Indian education system is a social parasite
You ask: “(a) Do you mean Islamic colonial rule affected our attitude towards knowledge (how we learn)? And (b) How do we fix the colonial era bureaucracy?” Because of their relevance, my answer is posted on the forum.
To begin answering these huge questions, we must look at the world in terms of “tendencies” (both social and cultural) at a high level of abstraction. An example of what it looks like.
What did Islam do? It destroyed native intellectuals in India (the Guru’s, the prajnajivi’s) and replaced them with Pundits (as the Buddhijivi’s of India.) The colonial rule forced the culture to go into a defensive mode: protect, preserve, and transmit the traditions and not allow a disintegration of the culture. The pundits succeeded in doing this though their ‘shastric’ ways of teaching, which, among other things, consisted of building layers of walls that prevented the impingement of forces from the outside world. Neither of the two colonialisms destroyed our culture because of what our ancestors did and how our pundits conserved what they inherited.

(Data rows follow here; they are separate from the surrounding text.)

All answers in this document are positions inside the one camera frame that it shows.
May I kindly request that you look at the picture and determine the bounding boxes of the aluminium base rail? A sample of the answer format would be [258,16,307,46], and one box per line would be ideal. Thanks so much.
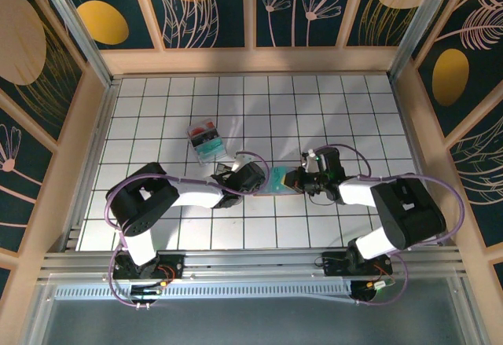
[37,248,468,283]

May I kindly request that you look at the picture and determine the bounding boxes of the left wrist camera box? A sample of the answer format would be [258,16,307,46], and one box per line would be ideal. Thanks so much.
[231,152,255,173]

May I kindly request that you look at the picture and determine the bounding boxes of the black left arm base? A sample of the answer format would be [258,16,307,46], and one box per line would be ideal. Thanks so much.
[112,253,185,281]

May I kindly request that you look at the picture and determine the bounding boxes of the tan leather card holder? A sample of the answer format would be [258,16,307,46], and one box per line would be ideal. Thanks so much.
[253,165,307,199]

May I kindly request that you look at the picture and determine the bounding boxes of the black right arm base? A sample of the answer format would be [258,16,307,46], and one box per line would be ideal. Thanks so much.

But this conservation, which turns inwards in the process of protecting a culture, also inhibits emergence of novelties. All research introduces novelties and ‘the shastriya’ prevents this. While this was necessary during the colonial rule, today, it is a big hindrance. We need, to use a phrase current today, lateral insertion here: an insertion of questions and stories from the western intellectual traditions into a process of the shastric education that bows down to Saraswathi, the embodiment of knowledge. Without it, the ‘shastriya’ will go the way of all has been’s, sooner or later. The British colonial administration introduced its education system into this defensive attitude against the Islamic colonial aggression. It failed: not spectacularly but with a whimper. Our current education system sustains itself as a social parasite that generates more parasites upon the organism that our body politic is. When an organism is overwhelmed by parasites, the way it is today, the organism dies. So will the parasites. That is the future for India without changes.

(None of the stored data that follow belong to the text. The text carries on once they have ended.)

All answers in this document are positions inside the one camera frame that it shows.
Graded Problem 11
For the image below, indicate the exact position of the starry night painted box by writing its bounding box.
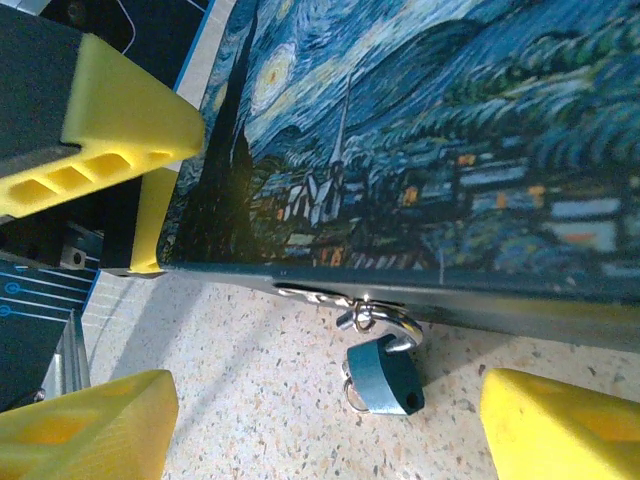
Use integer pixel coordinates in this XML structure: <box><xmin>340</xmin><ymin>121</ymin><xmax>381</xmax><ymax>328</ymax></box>
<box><xmin>157</xmin><ymin>0</ymin><xmax>640</xmax><ymax>352</ymax></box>

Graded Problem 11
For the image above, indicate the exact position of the silver box hasp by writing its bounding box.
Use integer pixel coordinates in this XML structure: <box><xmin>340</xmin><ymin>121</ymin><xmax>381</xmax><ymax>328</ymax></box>
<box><xmin>272</xmin><ymin>282</ymin><xmax>409</xmax><ymax>335</ymax></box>

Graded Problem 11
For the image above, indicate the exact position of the aluminium table side rail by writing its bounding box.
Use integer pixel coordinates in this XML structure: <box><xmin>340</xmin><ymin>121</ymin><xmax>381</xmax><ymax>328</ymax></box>
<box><xmin>37</xmin><ymin>307</ymin><xmax>94</xmax><ymax>402</ymax></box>

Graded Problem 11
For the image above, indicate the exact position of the silver key ring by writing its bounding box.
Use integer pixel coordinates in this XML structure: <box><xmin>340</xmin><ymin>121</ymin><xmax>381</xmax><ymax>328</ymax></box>
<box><xmin>340</xmin><ymin>367</ymin><xmax>374</xmax><ymax>416</ymax></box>

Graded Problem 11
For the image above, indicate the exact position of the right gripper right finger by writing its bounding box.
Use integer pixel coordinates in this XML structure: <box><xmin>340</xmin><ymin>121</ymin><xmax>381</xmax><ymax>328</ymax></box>
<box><xmin>479</xmin><ymin>367</ymin><xmax>640</xmax><ymax>480</ymax></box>

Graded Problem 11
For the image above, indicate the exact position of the small teal padlock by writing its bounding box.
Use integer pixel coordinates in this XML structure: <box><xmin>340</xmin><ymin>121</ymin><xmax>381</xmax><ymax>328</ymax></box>
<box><xmin>344</xmin><ymin>310</ymin><xmax>427</xmax><ymax>418</ymax></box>

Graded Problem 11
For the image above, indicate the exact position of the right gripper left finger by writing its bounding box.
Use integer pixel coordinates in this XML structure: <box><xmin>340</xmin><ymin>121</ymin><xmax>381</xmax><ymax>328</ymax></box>
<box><xmin>0</xmin><ymin>368</ymin><xmax>181</xmax><ymax>480</ymax></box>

The bureaucracy is a structure on which society has been built. If it is not destroyed, our society will disintegrate and fall apart. One cannot destroy a social structure through a ‘lateral entry’ of individuals and groups of individuals into that structure. It will absorb and crush such insertions in no time, as people are discovering only now. To use a biological metaphor, such a structure must be (a) destroyed through necrosis (by starving it of its lifeblood) and (b) by building an alternative structure at the same time (in the same pace) as the necrosis itself. As the corrupt and inept bureaucracy begins to die, a healthy and new structure must begin to take over the functions of holding the society together.
To understand how this is to be done, we need people who have made it their ‘job’ to study the structures and institutions in societies and cultures. Such people exist (a few in India but mostly abroad). We must draw in such people, make them do the research and feed their results to those capable of initiating such changes in the society. They exist too. The problem is to bring these people together, which, given the current state of Indian society, is next to impossible. We will continue to produce “mouse charmers” (instead of “snake charmers”) long after the world does not need people to write independent mouse drivers to use a mouse. Today, already, the OSes take care of using mouse to navigate. But we are still busy creating IT institutions that teach our students to write bad mouse drivers and shout about our “soft power”.